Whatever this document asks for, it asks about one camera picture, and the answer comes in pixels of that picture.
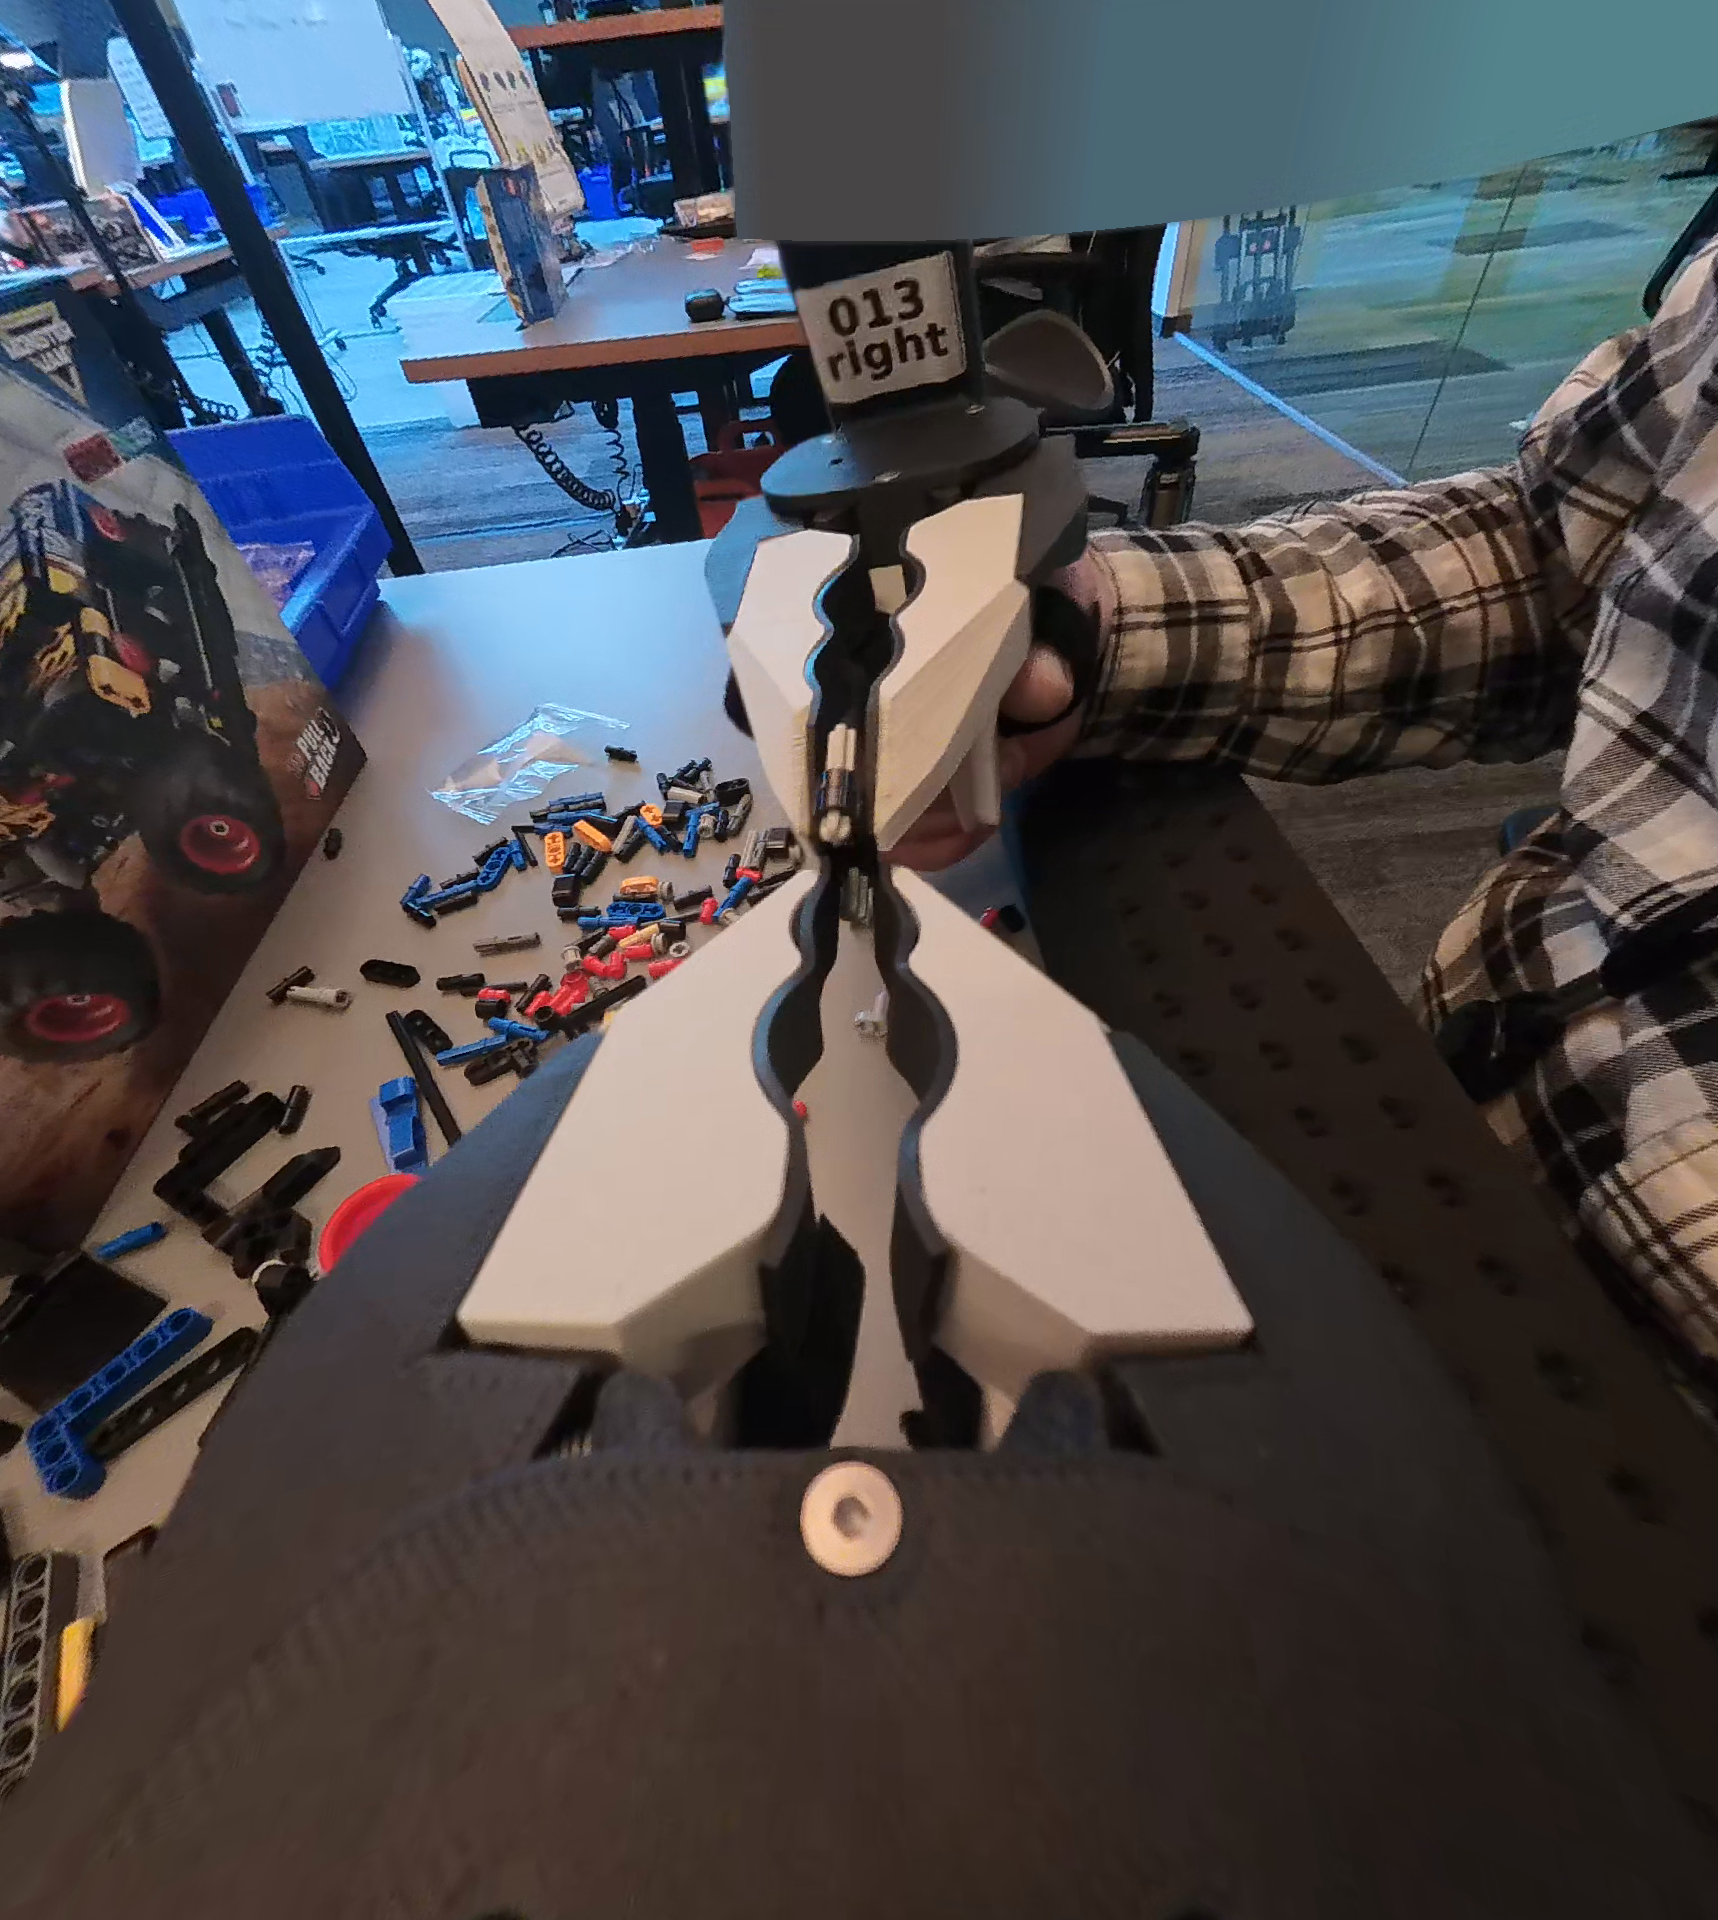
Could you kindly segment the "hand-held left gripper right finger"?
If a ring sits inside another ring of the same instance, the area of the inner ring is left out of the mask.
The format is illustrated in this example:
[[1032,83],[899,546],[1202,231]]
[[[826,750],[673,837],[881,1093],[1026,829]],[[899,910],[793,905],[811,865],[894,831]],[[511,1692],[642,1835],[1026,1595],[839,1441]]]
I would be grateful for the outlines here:
[[894,1315],[916,1447],[974,1447],[1043,1376],[1229,1354],[1254,1313],[1114,1032],[923,875],[881,882],[889,1058],[915,1091],[894,1161]]

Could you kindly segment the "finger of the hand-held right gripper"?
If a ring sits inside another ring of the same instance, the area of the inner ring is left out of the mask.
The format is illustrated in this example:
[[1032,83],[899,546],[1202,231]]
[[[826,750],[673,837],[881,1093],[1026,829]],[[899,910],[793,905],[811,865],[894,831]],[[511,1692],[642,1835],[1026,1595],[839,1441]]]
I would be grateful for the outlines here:
[[894,852],[942,793],[967,825],[1001,820],[1001,702],[1032,642],[1022,514],[1020,493],[993,492],[919,519],[904,538],[915,588],[894,612],[894,659],[867,722],[881,852]]
[[882,615],[859,536],[763,539],[726,642],[765,783],[797,831],[812,835],[833,726],[862,724],[872,788]]

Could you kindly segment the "black beam with grey axle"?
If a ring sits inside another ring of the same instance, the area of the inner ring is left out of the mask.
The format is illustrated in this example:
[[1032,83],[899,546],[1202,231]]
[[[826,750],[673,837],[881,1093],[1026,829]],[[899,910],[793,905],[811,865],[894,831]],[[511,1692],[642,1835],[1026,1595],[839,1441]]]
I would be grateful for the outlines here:
[[841,919],[859,932],[872,929],[878,853],[869,739],[859,720],[844,720],[826,732],[815,790],[812,839]]

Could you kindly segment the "person's right forearm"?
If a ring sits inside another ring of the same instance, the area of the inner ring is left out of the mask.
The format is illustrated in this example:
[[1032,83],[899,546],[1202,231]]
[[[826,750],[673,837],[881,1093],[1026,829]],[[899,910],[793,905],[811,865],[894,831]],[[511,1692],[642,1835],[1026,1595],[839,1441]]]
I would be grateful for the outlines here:
[[1101,677],[1074,754],[1330,783],[1558,745],[1623,637],[1700,359],[1666,314],[1592,349],[1497,466],[1096,536]]

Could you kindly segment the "person's right hand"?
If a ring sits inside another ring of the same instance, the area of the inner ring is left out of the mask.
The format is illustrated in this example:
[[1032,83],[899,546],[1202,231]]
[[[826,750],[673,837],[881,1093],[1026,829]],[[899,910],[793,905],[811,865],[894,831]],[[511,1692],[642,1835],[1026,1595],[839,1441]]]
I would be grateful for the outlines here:
[[[1082,736],[1110,642],[1118,592],[1101,538],[1037,588],[1032,645],[998,703],[997,780],[1006,798],[1052,767]],[[891,860],[923,873],[949,870],[989,844],[1003,825],[971,820],[951,792],[891,848]]]

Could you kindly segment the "long black toy axle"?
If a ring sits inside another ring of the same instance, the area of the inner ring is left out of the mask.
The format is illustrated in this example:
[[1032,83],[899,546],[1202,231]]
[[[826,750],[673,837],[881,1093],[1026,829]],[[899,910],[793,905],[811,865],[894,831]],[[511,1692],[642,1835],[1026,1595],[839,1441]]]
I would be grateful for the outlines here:
[[386,1011],[385,1020],[407,1062],[409,1073],[415,1079],[419,1102],[424,1114],[432,1120],[444,1146],[454,1146],[458,1140],[463,1140],[463,1125],[454,1116],[444,1091],[441,1089],[439,1069],[432,1062],[432,1055],[426,1051],[415,1026],[405,1014]]

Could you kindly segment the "large red toy wheel hub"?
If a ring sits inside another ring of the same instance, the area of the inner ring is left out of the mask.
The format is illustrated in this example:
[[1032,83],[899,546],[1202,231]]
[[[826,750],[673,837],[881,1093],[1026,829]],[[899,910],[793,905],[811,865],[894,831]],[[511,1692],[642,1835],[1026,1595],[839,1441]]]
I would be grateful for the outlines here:
[[367,1232],[415,1185],[420,1172],[394,1169],[368,1179],[337,1203],[319,1232],[316,1271],[330,1273]]

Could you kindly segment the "pile of small toy pins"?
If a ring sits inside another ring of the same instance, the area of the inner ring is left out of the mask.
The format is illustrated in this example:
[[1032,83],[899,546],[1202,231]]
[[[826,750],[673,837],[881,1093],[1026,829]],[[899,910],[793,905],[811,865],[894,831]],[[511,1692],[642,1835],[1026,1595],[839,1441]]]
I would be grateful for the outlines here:
[[[568,831],[567,870],[546,872],[540,839]],[[803,867],[798,829],[710,754],[653,766],[633,743],[555,780],[450,875],[415,875],[400,912],[456,933],[453,958],[407,959],[434,1011],[400,1004],[434,1067],[475,1084],[525,1075],[549,1044],[614,1020],[706,942],[728,932]],[[542,946],[482,958],[475,942],[540,932]]]

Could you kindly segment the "empty clear plastic bag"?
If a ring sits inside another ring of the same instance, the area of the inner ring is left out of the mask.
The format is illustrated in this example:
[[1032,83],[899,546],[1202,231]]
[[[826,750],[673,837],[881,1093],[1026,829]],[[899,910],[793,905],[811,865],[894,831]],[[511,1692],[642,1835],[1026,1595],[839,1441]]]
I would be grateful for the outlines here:
[[536,707],[439,780],[434,804],[491,825],[515,805],[534,804],[557,780],[607,761],[609,745],[627,745],[631,724],[619,715],[540,702]]

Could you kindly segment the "black office chair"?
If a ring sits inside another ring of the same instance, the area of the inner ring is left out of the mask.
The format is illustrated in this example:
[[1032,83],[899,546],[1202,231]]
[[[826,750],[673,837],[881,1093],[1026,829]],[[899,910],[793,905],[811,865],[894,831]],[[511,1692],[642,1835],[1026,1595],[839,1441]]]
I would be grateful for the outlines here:
[[1160,227],[1028,236],[972,252],[991,387],[1035,408],[1078,460],[1139,461],[1137,496],[1101,493],[1117,524],[1185,522],[1200,426],[1156,416],[1152,291]]

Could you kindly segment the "blue storage bin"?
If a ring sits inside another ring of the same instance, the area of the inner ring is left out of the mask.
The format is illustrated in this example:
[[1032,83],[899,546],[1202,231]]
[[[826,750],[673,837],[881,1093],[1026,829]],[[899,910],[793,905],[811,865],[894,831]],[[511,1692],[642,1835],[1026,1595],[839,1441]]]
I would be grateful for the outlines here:
[[386,524],[306,413],[168,431],[237,546],[309,546],[281,615],[319,681],[337,689],[382,601]]

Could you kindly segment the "blue angled beam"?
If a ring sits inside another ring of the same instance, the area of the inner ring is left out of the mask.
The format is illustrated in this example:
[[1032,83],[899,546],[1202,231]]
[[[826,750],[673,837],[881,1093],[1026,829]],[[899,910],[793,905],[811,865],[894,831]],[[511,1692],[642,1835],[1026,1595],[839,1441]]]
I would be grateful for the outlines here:
[[89,1499],[105,1486],[105,1465],[89,1441],[212,1331],[199,1307],[164,1312],[92,1376],[83,1380],[26,1430],[26,1452],[40,1489],[63,1499]]

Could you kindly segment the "black flat toy panel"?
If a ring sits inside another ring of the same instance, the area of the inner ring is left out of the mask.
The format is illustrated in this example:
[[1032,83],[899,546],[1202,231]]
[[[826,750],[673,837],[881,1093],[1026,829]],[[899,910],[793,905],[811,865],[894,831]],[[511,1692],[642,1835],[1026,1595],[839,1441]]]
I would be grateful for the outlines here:
[[111,1262],[75,1252],[22,1275],[0,1307],[0,1388],[43,1413],[116,1360],[170,1301]]

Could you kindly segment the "person in plaid shirt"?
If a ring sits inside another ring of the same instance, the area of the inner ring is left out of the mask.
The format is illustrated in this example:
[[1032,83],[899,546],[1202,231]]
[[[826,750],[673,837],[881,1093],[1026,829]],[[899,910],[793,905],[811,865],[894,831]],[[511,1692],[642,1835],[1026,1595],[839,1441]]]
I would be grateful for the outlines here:
[[1435,1035],[1560,999],[1485,1102],[1581,1250],[1669,1334],[1718,1421],[1718,234],[1658,311],[1704,378],[1624,564],[1552,817],[1487,875],[1423,972]]

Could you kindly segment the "toy truck set box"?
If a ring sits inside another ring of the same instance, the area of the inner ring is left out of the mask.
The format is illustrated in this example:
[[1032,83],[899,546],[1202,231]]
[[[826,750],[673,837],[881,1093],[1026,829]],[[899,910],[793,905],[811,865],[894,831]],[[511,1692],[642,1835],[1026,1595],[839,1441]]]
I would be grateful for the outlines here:
[[0,277],[0,1275],[89,1235],[362,764],[87,296]]

..............................

*TASK BRIEF:* Count each line above where the string "person" occurs. Give the number only.

*RESULT:* 3